Georgia Tax Deed Foreclosures

Who Gets Notice of a Tax Deed Foreclosure?

To determine who to serve with a Notice of Foreclosure to Redeem (also called a “barment”), the first place to look is the statutes dealing with tax sales. OCGA § 48-4-45 says that after 12 months from the date of a tax sale, the purchaser may start a tax deed foreclosure (foreclosure of the right to redeem) by sending notices to the owner of the property at the time of the tax sale, the occupant of the property, and all persons with a recorded right, title, interest, or lien upon the property.

Two additional parts of OCGA § 48-4-45 are important to understand. First, notice does not need to be provided to a person with no recorded interest in the property. And second, if the owner of the property at the time of the tax sale is deceased, the tax deed purchaser must serve the deceased’s heirs.

What is a Recordable Interest?

You may have heard the expression “title to property.”  Georgia counties maintain real estate records for each property in the county. Accordingly, paperwork related to the property is “recorded” with the county when a property is purchased or sold. This paperwork helps determine who owns the property.

Similarly, a creditor will record a lien on the real estate records against the property if a person borrows money or owes a debt. These records are available to the public. Tax deed purchasers are responsible for notifying all persons with a recorded interest in the property.

Tyner v. Edge

The above seems simple enough, but as is often the case with most laws, there are gray areas. Including tax deed foreclosures. Tyner v. Edge, 843 S.E.2d 632 (2020), is a good example of a case that is in the grey area. In that case, Robert Tyner purchased a property from Frances Cowart without any paperwork. Tyner paid in full for the property, but Cowart died before transferring title to Tyner.

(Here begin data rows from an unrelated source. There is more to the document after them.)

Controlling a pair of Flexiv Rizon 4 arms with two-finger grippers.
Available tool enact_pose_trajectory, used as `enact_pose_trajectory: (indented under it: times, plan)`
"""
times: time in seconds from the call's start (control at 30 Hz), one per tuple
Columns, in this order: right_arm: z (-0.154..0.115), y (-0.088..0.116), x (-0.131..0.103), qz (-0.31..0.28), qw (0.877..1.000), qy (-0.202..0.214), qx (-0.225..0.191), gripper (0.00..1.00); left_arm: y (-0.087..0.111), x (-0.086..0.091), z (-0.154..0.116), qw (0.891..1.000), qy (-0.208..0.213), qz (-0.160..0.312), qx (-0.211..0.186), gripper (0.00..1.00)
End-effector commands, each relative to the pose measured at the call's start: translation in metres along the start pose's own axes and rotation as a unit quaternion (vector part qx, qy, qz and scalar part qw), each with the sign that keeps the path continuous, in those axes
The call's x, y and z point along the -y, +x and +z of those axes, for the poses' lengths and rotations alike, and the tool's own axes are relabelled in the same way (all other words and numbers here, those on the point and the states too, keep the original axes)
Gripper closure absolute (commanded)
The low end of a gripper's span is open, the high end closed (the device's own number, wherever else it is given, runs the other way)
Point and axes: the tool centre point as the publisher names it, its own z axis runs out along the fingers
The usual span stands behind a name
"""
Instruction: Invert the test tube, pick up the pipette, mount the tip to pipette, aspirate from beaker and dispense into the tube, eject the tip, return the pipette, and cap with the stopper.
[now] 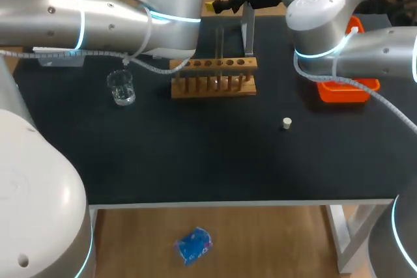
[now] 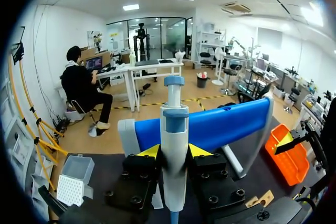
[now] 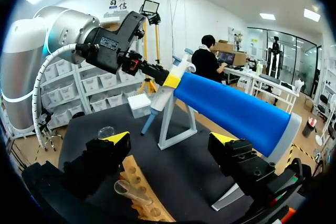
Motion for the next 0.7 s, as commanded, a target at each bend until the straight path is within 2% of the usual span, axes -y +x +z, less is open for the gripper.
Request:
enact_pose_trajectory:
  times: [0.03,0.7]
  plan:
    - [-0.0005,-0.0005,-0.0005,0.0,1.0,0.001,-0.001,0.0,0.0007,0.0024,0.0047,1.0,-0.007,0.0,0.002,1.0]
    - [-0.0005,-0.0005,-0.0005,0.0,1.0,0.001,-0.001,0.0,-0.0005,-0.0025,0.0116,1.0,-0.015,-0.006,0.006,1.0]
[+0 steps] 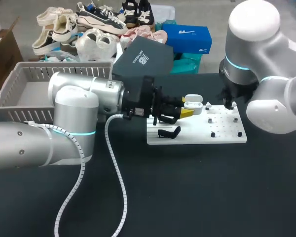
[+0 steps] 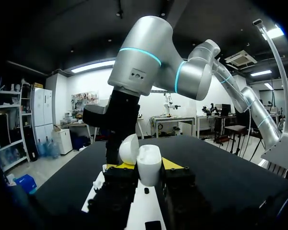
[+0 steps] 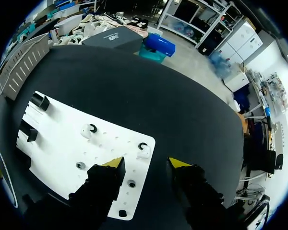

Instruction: Pick up each earbud case from the left stands, insert the matching earbuds, close the lid, and place the case in the box.

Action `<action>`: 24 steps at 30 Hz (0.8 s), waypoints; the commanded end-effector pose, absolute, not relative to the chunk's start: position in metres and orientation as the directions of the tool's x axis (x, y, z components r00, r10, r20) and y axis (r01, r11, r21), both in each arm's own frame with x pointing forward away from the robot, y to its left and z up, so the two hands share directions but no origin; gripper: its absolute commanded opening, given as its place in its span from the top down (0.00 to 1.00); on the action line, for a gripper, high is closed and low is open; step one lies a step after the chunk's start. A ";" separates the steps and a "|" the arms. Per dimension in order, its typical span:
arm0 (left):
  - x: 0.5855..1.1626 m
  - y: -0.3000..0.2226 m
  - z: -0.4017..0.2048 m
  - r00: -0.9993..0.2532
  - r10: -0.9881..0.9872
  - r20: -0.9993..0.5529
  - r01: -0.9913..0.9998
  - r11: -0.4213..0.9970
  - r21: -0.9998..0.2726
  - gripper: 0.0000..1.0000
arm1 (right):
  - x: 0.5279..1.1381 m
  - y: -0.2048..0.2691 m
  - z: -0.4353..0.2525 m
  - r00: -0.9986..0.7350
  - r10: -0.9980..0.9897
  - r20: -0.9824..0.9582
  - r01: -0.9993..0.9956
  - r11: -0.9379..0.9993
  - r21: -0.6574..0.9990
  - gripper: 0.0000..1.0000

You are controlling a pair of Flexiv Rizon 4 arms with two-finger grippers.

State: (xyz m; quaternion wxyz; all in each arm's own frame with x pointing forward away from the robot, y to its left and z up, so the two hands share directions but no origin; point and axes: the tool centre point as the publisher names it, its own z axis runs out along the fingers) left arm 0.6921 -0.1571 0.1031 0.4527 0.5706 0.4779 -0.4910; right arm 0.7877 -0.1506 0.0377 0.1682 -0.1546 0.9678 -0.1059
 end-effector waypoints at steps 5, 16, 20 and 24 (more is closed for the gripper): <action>0.693 -0.157 0.103 0.062 0.101 -0.993 0.990 -0.134 0.048 1.00 | 0.797 -0.150 0.026 -0.906 -0.336 -0.256 -0.268 0.926 -0.267 0.53; 0.693 -0.157 0.103 0.062 0.101 -0.993 0.990 -0.134 0.048 1.00 | 0.801 -0.154 0.022 -0.912 -0.326 -0.249 -0.258 0.928 -0.269 0.56; 0.693 -0.157 0.103 0.062 0.101 -0.993 0.990 -0.134 0.048 1.00 | 0.801 -0.153 0.021 -0.912 -0.329 -0.245 -0.262 0.927 -0.269 0.59; 0.693 -0.157 0.103 0.062 0.101 -0.993 0.990 -0.134 0.048 1.00 | 0.802 -0.153 0.020 -0.912 -0.333 -0.242 -0.265 0.925 -0.273 0.62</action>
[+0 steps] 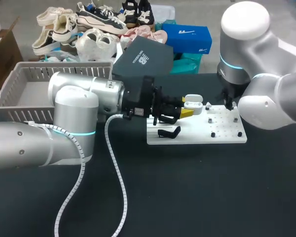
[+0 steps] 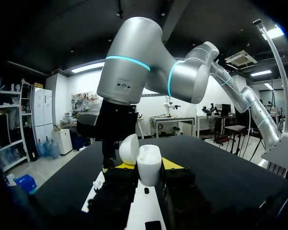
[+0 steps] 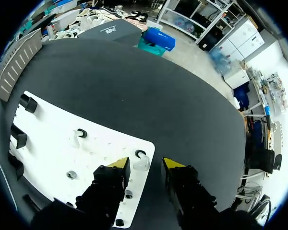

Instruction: Pick up each earbud case from the left stands, insert the matching earbuds, close the lid, and place the case in the box.

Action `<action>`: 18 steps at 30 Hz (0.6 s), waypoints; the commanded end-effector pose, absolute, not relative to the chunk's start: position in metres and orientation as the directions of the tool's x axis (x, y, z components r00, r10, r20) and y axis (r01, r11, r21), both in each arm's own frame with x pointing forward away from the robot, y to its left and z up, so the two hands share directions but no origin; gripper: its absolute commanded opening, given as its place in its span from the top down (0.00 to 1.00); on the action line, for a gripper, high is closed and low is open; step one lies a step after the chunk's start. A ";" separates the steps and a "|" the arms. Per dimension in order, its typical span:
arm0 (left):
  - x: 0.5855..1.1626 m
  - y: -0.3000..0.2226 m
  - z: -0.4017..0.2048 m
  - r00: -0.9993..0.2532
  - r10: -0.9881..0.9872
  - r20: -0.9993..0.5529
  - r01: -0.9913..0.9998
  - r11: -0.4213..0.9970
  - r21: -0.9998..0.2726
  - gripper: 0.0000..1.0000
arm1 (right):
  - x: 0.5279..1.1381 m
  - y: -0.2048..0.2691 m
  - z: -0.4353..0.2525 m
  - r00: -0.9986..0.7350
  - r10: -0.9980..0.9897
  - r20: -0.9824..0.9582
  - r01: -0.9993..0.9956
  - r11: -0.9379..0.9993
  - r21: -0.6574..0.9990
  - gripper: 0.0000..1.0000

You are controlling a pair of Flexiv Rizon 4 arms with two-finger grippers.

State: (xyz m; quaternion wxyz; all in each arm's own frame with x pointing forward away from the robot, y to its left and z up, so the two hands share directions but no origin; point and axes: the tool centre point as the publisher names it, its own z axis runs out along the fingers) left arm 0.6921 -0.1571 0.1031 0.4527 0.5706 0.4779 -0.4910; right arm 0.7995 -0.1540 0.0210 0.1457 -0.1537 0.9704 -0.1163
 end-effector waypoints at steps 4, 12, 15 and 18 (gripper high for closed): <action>0.693 -0.157 0.103 0.062 0.101 -0.993 0.990 -0.134 0.048 1.00 | 0.803 -0.153 0.019 -0.912 -0.335 -0.238 -0.268 0.924 -0.274 0.66; 0.693 -0.157 0.103 0.062 0.101 -0.993 0.990 -0.134 0.048 1.00 | 0.803 -0.151 0.018 -0.912 -0.343 -0.228 -0.276 0.919 -0.280 1.00; 0.693 -0.157 0.103 0.062 0.101 -0.993 0.990 -0.134 0.048 1.00 | 0.801 -0.151 0.021 -0.912 -0.341 -0.226 -0.274 0.919 -0.283 1.00; 0.693 -0.157 0.103 0.062 0.101 -0.993 0.990 -0.134 0.048 1.00 | 0.794 -0.152 0.029 -0.914 -0.338 -0.226 -0.269 0.920 -0.285 1.00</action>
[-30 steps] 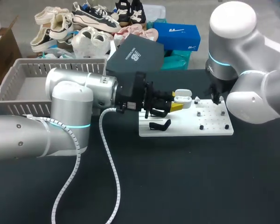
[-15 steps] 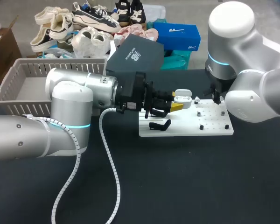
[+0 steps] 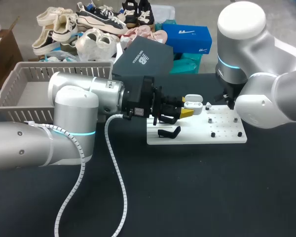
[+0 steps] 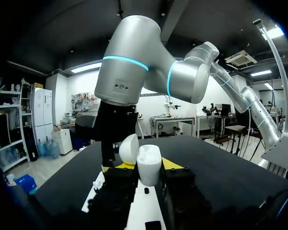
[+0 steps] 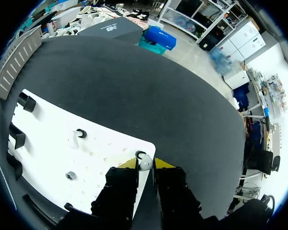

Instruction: Pick up each earbud case from the left stands, insert the matching earbuds, close the lid, and place the case in the box.

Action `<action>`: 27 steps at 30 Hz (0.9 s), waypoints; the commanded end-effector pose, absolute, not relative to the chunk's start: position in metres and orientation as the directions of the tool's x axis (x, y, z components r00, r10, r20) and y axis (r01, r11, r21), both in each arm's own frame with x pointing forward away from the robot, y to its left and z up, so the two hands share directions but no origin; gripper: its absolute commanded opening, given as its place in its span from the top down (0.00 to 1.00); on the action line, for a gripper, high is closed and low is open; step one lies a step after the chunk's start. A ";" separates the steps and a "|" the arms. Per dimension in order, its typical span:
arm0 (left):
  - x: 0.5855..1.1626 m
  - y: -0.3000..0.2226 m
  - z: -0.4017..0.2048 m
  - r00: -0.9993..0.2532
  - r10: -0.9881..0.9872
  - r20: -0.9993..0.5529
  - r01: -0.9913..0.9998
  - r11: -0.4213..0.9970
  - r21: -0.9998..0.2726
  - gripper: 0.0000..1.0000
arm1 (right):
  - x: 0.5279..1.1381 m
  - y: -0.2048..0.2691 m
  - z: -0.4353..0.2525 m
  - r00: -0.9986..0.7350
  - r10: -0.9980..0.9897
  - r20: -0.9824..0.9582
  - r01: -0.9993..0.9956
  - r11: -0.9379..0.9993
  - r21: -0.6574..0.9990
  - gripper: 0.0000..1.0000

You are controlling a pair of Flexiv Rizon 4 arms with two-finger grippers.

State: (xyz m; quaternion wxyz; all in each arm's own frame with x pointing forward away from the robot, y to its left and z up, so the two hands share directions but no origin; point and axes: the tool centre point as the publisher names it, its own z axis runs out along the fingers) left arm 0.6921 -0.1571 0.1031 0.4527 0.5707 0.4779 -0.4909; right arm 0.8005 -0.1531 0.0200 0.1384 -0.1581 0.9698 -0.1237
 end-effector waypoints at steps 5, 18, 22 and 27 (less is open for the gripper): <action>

Tyner failed to pay taxes year, and the county sold the property to The Edge Company Family LLC at a tax sale. A year after the tax sale, Edge sent out barment notices in compliance with OCGA § 48-4-45. When Edge sent the barment notices, Tyner did not have a recorded interest in the property.

A lawsuit resulted. Tyner claimed he should have received the barment notice. In hindsight, this was a pretty straightforward case. OCGA § 48-4-45 does not require notice to a party with no recorded interest, and therefore the Georgia Court of Appeals ruled that Edge did not have to send a barment notice to Tyner.